I don’t intend to condemn those who suffer the JPC, since I can sympathize with them. To be like James is to have it all, without trying very hard. For a long time, fantasy was held to be the domain of lonely little nerds, who needed tales of underdogs and unlikely foundlings becoming leaders of their people and succeeding where no one else had succeeded before. While the perception of the demographic has changed considerably, we’re still looking for the same things. We want someone who will convince us that no matter how small we are, how lost and confused, we can make a difference.

 

 So while we want to be James Potter, brilliant and popular, we will never admire him the way we admire Harry. For all my self proclaimed brilliance, I can never be James Potter.
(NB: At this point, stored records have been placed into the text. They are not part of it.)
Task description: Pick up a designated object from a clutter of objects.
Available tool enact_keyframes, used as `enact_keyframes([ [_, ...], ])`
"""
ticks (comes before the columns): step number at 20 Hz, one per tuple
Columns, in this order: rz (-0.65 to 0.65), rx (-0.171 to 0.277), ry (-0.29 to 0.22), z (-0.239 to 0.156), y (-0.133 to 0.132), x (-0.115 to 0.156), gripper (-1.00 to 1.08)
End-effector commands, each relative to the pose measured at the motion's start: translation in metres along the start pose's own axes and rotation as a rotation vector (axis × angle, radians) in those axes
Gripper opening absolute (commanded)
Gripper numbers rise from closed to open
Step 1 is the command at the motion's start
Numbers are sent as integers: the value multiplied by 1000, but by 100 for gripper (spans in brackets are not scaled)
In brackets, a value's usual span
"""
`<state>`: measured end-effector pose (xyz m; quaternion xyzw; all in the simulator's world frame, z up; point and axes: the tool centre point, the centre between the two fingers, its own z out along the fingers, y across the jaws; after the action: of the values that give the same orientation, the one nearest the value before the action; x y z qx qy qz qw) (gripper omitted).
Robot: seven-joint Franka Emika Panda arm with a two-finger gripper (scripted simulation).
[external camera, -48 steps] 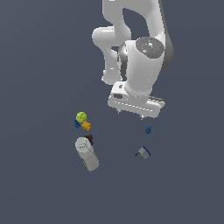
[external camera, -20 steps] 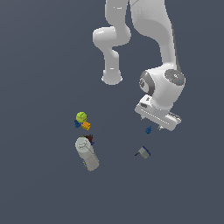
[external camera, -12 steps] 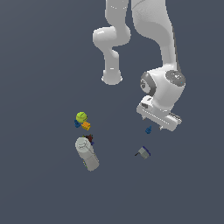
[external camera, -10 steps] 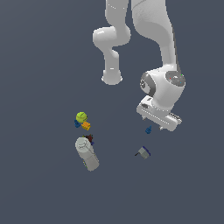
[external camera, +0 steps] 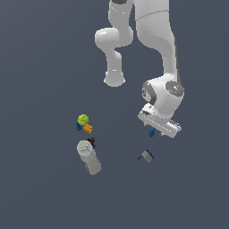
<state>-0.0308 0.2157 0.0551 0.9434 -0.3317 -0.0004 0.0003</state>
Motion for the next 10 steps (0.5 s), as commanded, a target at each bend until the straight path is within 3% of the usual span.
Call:
enact_keyframes([
  [1, 1, 1, 0, 8, 0, 0, 100],
  [5, 1, 1, 1, 13, -1, 0, 100],
  [6, 1, 1, 1, 13, -1, 0, -100],
  [10, 1, 1, 1, 13, -1, 0, -100],
])
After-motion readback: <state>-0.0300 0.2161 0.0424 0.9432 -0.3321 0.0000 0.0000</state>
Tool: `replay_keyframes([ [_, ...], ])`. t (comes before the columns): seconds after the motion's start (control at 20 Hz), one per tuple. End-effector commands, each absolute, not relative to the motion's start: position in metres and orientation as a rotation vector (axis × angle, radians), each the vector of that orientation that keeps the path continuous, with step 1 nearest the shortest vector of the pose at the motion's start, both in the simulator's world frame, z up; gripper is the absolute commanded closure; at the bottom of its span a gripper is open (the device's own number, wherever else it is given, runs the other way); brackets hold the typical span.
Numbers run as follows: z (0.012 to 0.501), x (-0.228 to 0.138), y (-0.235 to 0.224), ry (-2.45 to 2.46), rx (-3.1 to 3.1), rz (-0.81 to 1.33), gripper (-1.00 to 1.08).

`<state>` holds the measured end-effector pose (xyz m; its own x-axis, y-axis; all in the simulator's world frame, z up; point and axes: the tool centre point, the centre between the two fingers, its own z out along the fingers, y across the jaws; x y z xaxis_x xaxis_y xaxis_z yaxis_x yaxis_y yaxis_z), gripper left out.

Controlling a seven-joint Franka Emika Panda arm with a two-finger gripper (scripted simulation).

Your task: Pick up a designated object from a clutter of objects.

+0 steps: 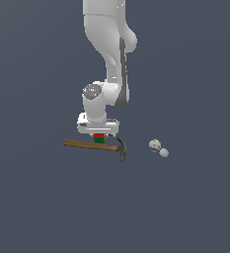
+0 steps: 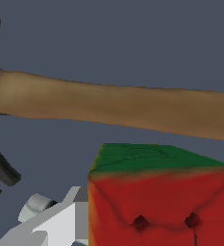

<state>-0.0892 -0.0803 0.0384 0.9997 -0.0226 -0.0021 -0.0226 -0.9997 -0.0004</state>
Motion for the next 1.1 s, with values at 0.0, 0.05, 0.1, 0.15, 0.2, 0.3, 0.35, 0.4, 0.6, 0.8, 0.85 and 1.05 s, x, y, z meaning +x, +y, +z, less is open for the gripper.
replay_keyframes([
  [0.0,0.045,-0.088,-0.082,0.036,-3.141,0.000,1.08],
  [0.05,0.049,-0.088,-0.083,0.036,-3.141,0.000,1.08],
  [0.1,0.053,-0.088,-0.084,0.036,-3.141,0.000,1.08],
  [0.15,0.057,-0.088,-0.085,0.036,-3.141,0.000,1.08],
  [0.2,0.062,-0.088,-0.086,0.036,-3.141,0.000,1.08],
  [0.3,0.073,-0.088,-0.088,0.036,-3.141,0.000,1.08],
  [0.35,0.079,-0.088,-0.090,0.036,-3.141,0.000,1.08],
  [0.4,0.086,-0.087,-0.092,0.036,-3.141,0.000,1.08],
  [0.6,0.118,-0.087,-0.099,0.037,-3.141,0.000,1.08],
  [0.8,0.155,-0.085,-0.108,0.037,-3.141,0.000,1.08],
  [0.85,0.164,-0.085,-0.110,0.037,-3.141,0.000,1.08],
  [1.05,0.201,-0.084,-0.120,0.037,-3.141,0.000,1.08],
])
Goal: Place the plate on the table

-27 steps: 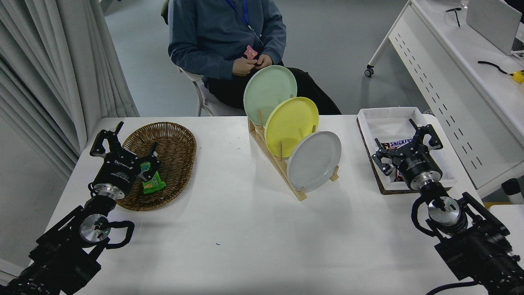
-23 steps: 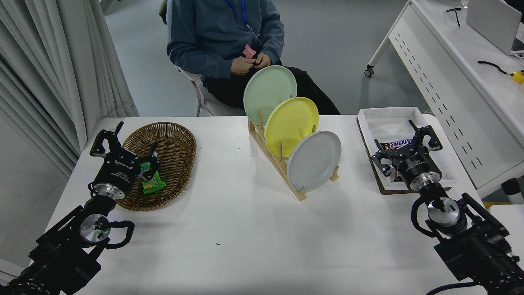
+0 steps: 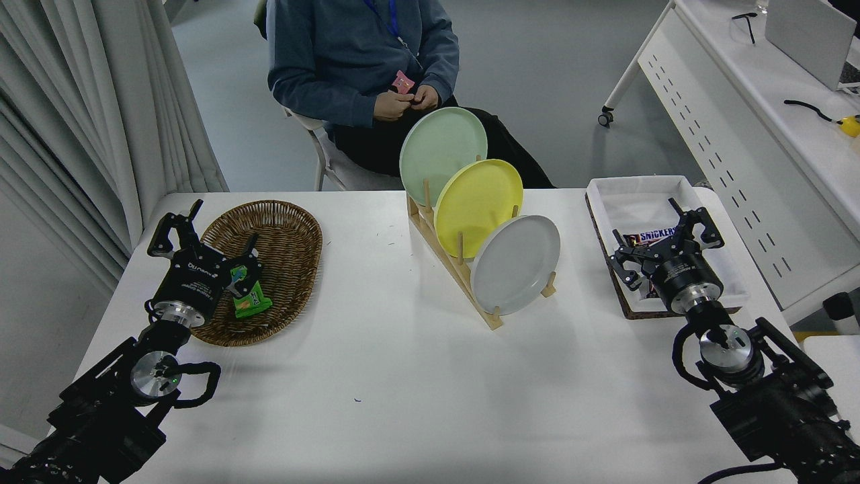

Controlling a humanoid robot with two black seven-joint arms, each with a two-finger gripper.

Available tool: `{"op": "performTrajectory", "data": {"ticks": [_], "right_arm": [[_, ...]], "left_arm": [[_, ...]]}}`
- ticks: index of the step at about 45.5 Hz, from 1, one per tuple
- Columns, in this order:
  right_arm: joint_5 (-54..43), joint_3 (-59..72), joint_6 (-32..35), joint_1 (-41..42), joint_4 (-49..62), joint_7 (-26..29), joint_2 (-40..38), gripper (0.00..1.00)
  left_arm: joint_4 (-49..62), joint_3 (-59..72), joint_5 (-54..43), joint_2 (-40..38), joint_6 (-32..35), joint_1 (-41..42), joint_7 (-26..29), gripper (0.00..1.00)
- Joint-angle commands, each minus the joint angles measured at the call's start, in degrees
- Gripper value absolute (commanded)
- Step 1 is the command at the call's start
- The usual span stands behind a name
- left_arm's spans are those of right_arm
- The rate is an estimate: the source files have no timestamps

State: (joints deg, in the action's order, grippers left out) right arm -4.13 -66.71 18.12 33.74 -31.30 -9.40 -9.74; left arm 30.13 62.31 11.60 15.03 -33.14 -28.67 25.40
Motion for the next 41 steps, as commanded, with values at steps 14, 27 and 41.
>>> {"op": "performTrajectory", "data": {"ticks": [14, 27, 41], "right_arm": [[-0.2, 0.4, 0.1, 0.5, 0.3, 0.1, -4.1, 1.0], [-0.1, 0.4, 0.1, 1.8, 0.5, 0.1, -4.1, 1.0], [0.0, 0.4, 0.2, 1.2, 1.9, 0.1, -4.5, 1.0]], "left_arm": [[-0.1, 0.0, 0.0, 0.0, 0.0, 0.0, 0.0, 1.0], [0.0, 0.0, 0.0, 0.0, 0.0, 0.0, 0.0, 1.0], [0.0, 0.0, 0.0, 0.0, 0.0, 0.0, 0.0, 1.0]]}}
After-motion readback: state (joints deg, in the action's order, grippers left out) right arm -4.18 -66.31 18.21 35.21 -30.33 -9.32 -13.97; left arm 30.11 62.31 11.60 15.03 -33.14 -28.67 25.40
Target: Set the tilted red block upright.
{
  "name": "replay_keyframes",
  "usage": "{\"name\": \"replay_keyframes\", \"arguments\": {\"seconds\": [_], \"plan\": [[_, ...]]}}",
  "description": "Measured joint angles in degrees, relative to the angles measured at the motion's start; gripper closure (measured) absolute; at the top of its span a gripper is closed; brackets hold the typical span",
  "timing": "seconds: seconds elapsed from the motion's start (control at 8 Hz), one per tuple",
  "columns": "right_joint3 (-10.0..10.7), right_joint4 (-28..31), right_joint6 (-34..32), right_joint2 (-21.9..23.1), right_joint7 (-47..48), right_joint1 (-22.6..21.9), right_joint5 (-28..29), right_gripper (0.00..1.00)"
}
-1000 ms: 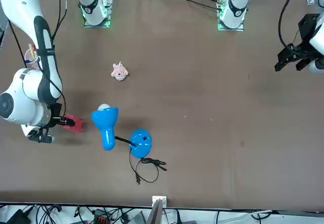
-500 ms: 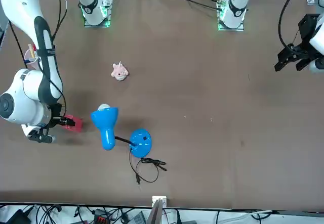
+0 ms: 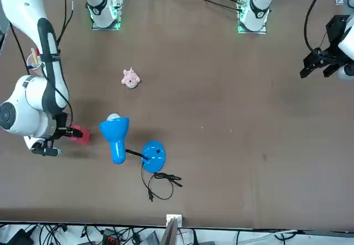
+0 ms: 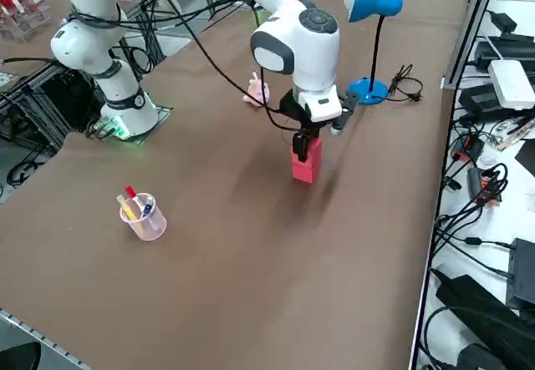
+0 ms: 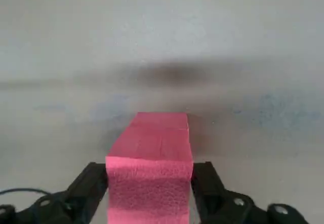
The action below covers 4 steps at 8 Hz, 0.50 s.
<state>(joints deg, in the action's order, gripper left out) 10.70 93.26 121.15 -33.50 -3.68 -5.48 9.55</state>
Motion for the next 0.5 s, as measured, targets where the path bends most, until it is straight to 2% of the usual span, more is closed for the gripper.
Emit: {"name": "replay_keyframes", "arguments": {"seconds": [0.5], "plan": [[0.0, -0.31, 0.05, 0.15, -0.22, -0.14, 0.0, 0.0]]}}
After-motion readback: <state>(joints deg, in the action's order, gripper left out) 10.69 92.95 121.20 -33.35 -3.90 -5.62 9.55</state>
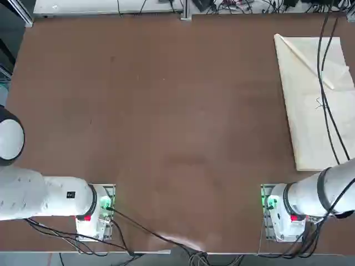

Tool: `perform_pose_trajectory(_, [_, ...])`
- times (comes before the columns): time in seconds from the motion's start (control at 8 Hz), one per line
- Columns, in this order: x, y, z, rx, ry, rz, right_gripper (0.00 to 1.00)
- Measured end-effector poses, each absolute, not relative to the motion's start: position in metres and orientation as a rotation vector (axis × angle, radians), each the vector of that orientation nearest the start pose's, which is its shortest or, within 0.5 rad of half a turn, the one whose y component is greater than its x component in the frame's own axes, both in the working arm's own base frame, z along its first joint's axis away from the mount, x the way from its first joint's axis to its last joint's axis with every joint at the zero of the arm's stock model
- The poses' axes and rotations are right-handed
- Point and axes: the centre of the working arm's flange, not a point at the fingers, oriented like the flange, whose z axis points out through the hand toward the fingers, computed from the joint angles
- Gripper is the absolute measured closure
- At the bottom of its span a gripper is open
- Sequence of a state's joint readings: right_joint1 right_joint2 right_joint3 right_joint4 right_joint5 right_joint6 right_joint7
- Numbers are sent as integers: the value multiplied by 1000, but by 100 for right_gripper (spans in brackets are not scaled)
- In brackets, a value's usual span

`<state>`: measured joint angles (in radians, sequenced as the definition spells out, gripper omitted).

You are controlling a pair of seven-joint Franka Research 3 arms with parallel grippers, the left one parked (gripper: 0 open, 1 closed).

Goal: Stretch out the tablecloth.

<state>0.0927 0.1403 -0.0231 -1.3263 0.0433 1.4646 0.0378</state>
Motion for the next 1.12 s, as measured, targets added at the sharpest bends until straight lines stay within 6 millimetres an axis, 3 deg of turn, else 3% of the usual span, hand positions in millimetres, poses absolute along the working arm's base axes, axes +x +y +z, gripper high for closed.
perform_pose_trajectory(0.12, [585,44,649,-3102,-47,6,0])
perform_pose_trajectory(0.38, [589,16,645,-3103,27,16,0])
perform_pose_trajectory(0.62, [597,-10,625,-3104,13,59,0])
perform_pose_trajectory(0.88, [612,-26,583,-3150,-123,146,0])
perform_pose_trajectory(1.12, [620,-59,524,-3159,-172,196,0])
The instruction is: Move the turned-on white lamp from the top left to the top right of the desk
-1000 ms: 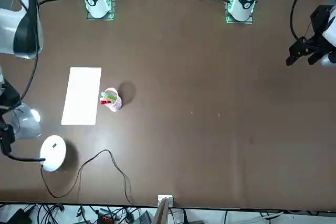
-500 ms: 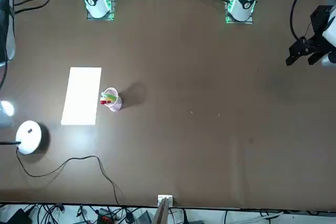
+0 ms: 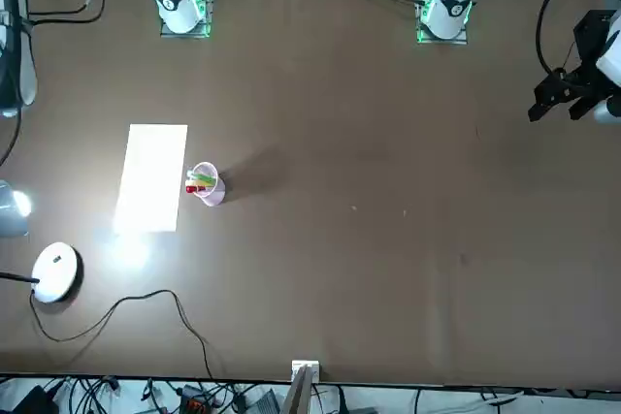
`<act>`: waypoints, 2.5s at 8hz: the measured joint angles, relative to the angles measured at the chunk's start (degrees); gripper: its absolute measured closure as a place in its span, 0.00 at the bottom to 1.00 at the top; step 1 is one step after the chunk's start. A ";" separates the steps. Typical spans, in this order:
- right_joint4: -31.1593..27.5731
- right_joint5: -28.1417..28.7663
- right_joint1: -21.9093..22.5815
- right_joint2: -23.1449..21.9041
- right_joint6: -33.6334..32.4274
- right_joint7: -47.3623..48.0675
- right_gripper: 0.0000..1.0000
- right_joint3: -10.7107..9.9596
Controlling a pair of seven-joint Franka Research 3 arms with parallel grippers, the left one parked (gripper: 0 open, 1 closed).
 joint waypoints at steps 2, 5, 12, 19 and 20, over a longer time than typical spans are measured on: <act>-2.78 0.01 0.05 -3.25 -0.82 0.50 0.27 1.12; -7.07 -1.55 0.03 -5.73 -2.31 0.14 0.27 1.29; -8.51 -2.72 0.98 -6.30 -2.32 -0.08 0.27 1.54; -7.78 -2.69 2.53 -7.53 -4.83 -0.05 0.00 1.33; -6.57 -2.66 2.62 -8.13 -8.37 -0.05 0.00 1.35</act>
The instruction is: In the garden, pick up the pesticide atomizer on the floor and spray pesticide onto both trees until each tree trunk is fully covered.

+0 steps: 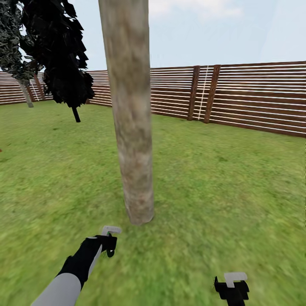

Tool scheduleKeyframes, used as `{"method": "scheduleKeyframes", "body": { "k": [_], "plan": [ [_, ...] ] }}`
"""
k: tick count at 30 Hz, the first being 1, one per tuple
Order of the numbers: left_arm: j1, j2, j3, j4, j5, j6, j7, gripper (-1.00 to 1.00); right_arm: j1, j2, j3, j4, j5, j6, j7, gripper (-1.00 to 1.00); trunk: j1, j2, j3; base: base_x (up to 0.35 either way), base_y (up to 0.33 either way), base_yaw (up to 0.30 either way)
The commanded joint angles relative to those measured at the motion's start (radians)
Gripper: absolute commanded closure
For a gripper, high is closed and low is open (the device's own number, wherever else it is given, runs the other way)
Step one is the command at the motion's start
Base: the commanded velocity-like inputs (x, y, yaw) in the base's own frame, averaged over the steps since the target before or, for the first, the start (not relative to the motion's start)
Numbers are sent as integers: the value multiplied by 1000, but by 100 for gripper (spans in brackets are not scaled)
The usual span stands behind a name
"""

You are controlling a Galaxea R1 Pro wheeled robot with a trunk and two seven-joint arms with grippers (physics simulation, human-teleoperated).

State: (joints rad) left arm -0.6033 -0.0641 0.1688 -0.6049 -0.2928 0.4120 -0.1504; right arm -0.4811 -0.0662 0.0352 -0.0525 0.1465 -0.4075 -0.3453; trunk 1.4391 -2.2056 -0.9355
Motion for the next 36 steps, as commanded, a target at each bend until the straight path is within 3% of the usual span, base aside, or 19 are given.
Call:
{"method": "scheduleKeyframes", "body": {
  "k": [1, 16, 25, 28, 31, 33, 36],
  "plan": [
    [0, -3, 9, -3, -12, 6, -9, 100, -1, 0, 3, 2, 8, 1, -8, -100, 0, 0, -1, 121, -251, 0],
    [3, -6, 8, -1, -11, 9, -11, 100, -1, 0, 3, 3, 8, 1, -8, -100, 0, 0, -1, 244, -182, -22],
    [5, -5, 9, -2, -12, 11, -11, 100, -1, 0, 3, 3, 8, 1, -8, -100, 0, 0, -1, -120, -198, -287],
    [-4, -5, 8, -3, -11, 28, -11, 100, -1, 0, 3, 3, 8, 1, -8, -100, 0, 0, -1, -30, -17, -231],
    [-62, -5, 8, -5, -12, 99, -11, 100, -1, 0, 3, 4, 8, 1, -8, -100, 0, 0, -1, -3, -2, -31],
    [-92, 2, 8, -6, -14, 136, -11, 100, -1, -1, 3, 5, 9, 1, -7, -100, 0, 0, -1, -1, 0, -8],
    [-140, 60, 16, -10, -13, 167, -14, 100, -1, -1, 3, 5, 10, 1, -6, -100, 0, 0, -1, 0, 0, -1]
  ]
}}
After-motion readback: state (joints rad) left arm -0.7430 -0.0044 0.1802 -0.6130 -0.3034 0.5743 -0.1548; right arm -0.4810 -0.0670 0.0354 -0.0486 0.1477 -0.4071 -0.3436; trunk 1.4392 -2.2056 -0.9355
I’m just not good enough.

 

 But somewhere deep down is the hope that maybe, just maybe, I can be his much less impressive, but so much more heroic son.

 

 

 

 

 

 

[i] The reason I objected to calling the psychological condition the Sirius Black Complex is twofold. First, Sirius is not nearly so lucky as James- he has had a traumatic childhood, been disowned by his family, and rather than a clean death, he was thrown into a soul-sucking prison for twelve years. I think that balances out his gifts. Second, I don’t think any mere mortal compares to him, but you are free to disagree.

 

[ii] I will, hopefully, do just that. Some day.